F irenze - Santa Maria Novella”, recita il cartellone all’ingresso della stazione.

Da qualche parte hai letto che “novella” significa, letteralmente, annuncio di una cosa nuova.

E infatti gli sbuffi del treno e il fischio del capostazione ti stanno proprio dando il benvenuto nella tua nuova città, nella tua nuova vita.

Scendi, trascinandoti dietro la tua enorme valigia.

Ti infili in stazione, seguendo il cartello che indica l’uscita poi ti volti a guardare il treno da cui sei scesa, che se ne sta lì, fermo, come a volerti dare la possibilità di tornare indietro, e la tristezza ti assale, come una nuvola grigia carica di pioggia.

Eccoti qui, a ricominciare daccapo.

Di nuovo.

Scacci via i pensieri tristi, del resto non è da te farsi prendere dalla malinconia.

Un attimo dopo sei fuori ed è allora che cominci a pensare che qualcuno lassù ce l’abbia con te.

Piove.

Piove a dirotto.

Piove a dirotto e non hai l’ombrello.

Piove a dirotto, non hai l’ombrello e non è nemmeno settembre.

Piove a dirotto, non hai l’ombrello, non è nemmeno settembre e ti chiami Sole.

Piove, e questo non è un bell’inizio.

Sei arrivata da meno di un minuto e già vorresti andare via.

Ti volti di nuovo, ma il treno è già partito.

Ti guardi intorno, un po’ spaesata, cercando di familiarizzare con i colori, con i suoni, con i luoghi che faranno da sfondo alla tua vita per il prossimo anno.

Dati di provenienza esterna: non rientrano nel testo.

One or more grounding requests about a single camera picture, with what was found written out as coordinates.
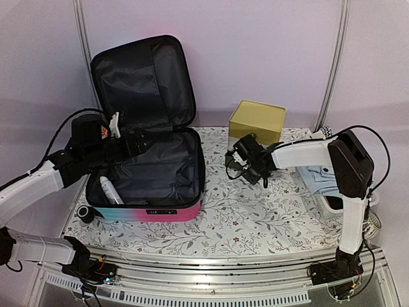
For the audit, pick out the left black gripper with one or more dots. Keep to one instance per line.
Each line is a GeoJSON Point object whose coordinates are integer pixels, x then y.
{"type": "Point", "coordinates": [140, 147]}

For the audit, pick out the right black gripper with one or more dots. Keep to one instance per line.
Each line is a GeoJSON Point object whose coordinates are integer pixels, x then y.
{"type": "Point", "coordinates": [252, 179]}

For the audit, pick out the yellow and white storage box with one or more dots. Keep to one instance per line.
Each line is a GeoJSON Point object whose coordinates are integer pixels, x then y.
{"type": "Point", "coordinates": [264, 120]}

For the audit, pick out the pink and teal kids suitcase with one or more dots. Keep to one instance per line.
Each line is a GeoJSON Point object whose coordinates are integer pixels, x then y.
{"type": "Point", "coordinates": [150, 80]}

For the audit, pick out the pale blue garment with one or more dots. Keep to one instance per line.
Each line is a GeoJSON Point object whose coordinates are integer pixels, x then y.
{"type": "Point", "coordinates": [322, 180]}

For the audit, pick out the white plastic mesh basket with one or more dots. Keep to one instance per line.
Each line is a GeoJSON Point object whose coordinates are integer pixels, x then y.
{"type": "Point", "coordinates": [323, 206]}

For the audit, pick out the black garment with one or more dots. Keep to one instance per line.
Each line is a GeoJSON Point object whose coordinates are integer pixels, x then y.
{"type": "Point", "coordinates": [334, 203]}

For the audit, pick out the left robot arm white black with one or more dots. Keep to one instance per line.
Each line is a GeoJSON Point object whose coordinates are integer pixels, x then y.
{"type": "Point", "coordinates": [95, 142]}

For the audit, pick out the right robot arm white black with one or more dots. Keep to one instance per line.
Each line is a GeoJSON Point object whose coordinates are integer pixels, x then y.
{"type": "Point", "coordinates": [337, 168]}

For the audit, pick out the floral white tablecloth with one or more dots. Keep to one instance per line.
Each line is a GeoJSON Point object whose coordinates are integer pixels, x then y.
{"type": "Point", "coordinates": [236, 218]}

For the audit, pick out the white plastic bottle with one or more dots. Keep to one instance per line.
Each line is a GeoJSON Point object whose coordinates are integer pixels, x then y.
{"type": "Point", "coordinates": [110, 191]}

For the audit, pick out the black white patterned cloth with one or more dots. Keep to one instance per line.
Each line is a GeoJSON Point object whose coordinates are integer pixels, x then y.
{"type": "Point", "coordinates": [326, 132]}

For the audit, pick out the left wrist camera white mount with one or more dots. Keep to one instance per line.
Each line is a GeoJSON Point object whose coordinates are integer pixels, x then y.
{"type": "Point", "coordinates": [118, 124]}

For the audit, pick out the right metal wall post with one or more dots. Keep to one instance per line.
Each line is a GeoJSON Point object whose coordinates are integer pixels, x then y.
{"type": "Point", "coordinates": [334, 67]}

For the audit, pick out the metal wall post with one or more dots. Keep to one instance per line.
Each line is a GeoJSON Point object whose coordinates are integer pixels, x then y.
{"type": "Point", "coordinates": [334, 67]}
{"type": "Point", "coordinates": [80, 21]}

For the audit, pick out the aluminium front rail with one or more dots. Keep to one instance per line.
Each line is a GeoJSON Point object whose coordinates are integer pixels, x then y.
{"type": "Point", "coordinates": [255, 280]}

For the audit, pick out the left metal wall post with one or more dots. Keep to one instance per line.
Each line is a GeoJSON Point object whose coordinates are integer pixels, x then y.
{"type": "Point", "coordinates": [80, 21]}

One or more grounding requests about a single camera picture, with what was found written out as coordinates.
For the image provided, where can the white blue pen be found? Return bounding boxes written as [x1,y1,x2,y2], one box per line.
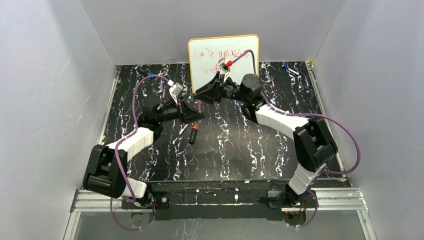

Hai 24 anni, ti sei appena laureata in lingue con il massimo dei voti in una delle università più prestigiose d’Europa e hai già ricevuto una proposta di lavoro importante, che tutti ti hanno invidiato. Razionalmente parlando, dovresti essere la donna più realizzata del mondo, in questo momento.

Eppure non riesci a sorridere, ad essere felice.

Non riesci affatto a sentirti fortunata.

La parte di te che hai dovuto lasciare a Barcellona è troppo grande, troppo importante, per non sentirne la mancanza. I pezzi del tuo cuore sono ancora lì, su quella panchina in mezzo al Parc Guell, e dubiti che mai qualcuno possa anche solo pensare di provare a rimetterteli a posto. Ti sei maledetta mille e mille volte per essere stata così imprudente e avventata, per esserti lasciata andare a quel sentimento così chiaramente destinato a finire in un vicolo cieco. Avresti dovuto andarci coi piedi di piombo. Ma in fin dei conti sei convinta che non sarebbe servito a niente, perché quello che vi siete trovati di fronte era una situazione troppo grande, troppo complicata, da poterla risolvere da soli. Troppe persone implicate, troppi sentimenti in gioco, troppi dubbi irrisolti, troppe paure tornate a galla. E così hai rimesso il cuore nel freezer, tornando ad essere la stronza razionale e sarcastica che eri prima che tutto ciò succedesse. Prima che un irlandese dalla parlantina svelta ti togliesse la maschera.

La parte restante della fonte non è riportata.